Attach the source code of Os.walk ():

 from os.path import join, Isdir, islink# We are not having read permission for top, in WH  Ich case we can ' t# get a list of the files the directory contains.  os.path.walk# always suppressed the exception then, rather than blow up for a# minor reason when (say) a thousand readable  Directories is still# left to visit.    That logic was copied here.try: # Note that Listdir and error was globals in the This module due # to earlier import-*. Names = Listdir (top) except error, Err:if onerror is not none:onerror (err) returndirs, nondirs = [], []FO    R name in Names:if Isdir (join (top, name)): Dirs.append (name) else:nondirs.append (name) if Topdown: Yield top, dirs, nondirsfor name in Dirs:path = Join (top, name) if Followlinks or not Islink (path): For x i n Walk (path, Topdown, OnError, followlinks): Yield xif not Topdown:yield top, dirs, Nondirs  

As for the difference between Listdir and walk in the output, the main thing is Listdir by default is the file and folder in alphabetical order to output, and walk is to first output the top-level folder, then the top-level file, then output the second level folder, and the second level file, and so on , you can copy the above script and verify it yourself.
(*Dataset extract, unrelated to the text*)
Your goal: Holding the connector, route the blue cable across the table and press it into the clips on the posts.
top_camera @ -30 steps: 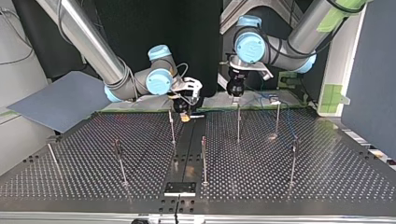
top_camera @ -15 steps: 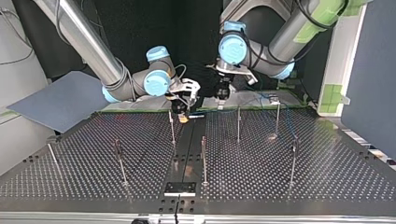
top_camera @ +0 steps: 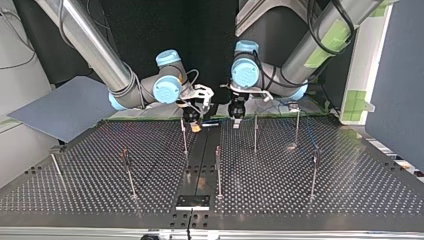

Above, if feel useful, please help forward to share, not very grateful.

How to use Python gracefully to implement file recursive traversal

Related Article

Contact Us

The content source of this page is from Internet, which doesn't represent Alibaba Cloud's opinion; products and services mentioned on that page don't have any relationship with Alibaba Cloud. If the content of the page makes you feel confusing, please write us an email, we will handle the problem within 5 days after receiving your email.

If you find any instances of plagiarism from the community, please send an email to: info-contact@alibabacloud.com and provide relevant evidence. A staff member will contact you within 5 working days.

A Free Trial That Lets You Build Big!

Start building with 50+ products and up to 12 months usage for Elastic Compute Service

  • Sales Support

    1 on 1 presale consultation

  • After-Sales Support

    24/7 Technical Support 6 Free Tickets per Quarter Faster Response

  • Alibaba Cloud offers highly flexible support services tailored to meet your exact needs.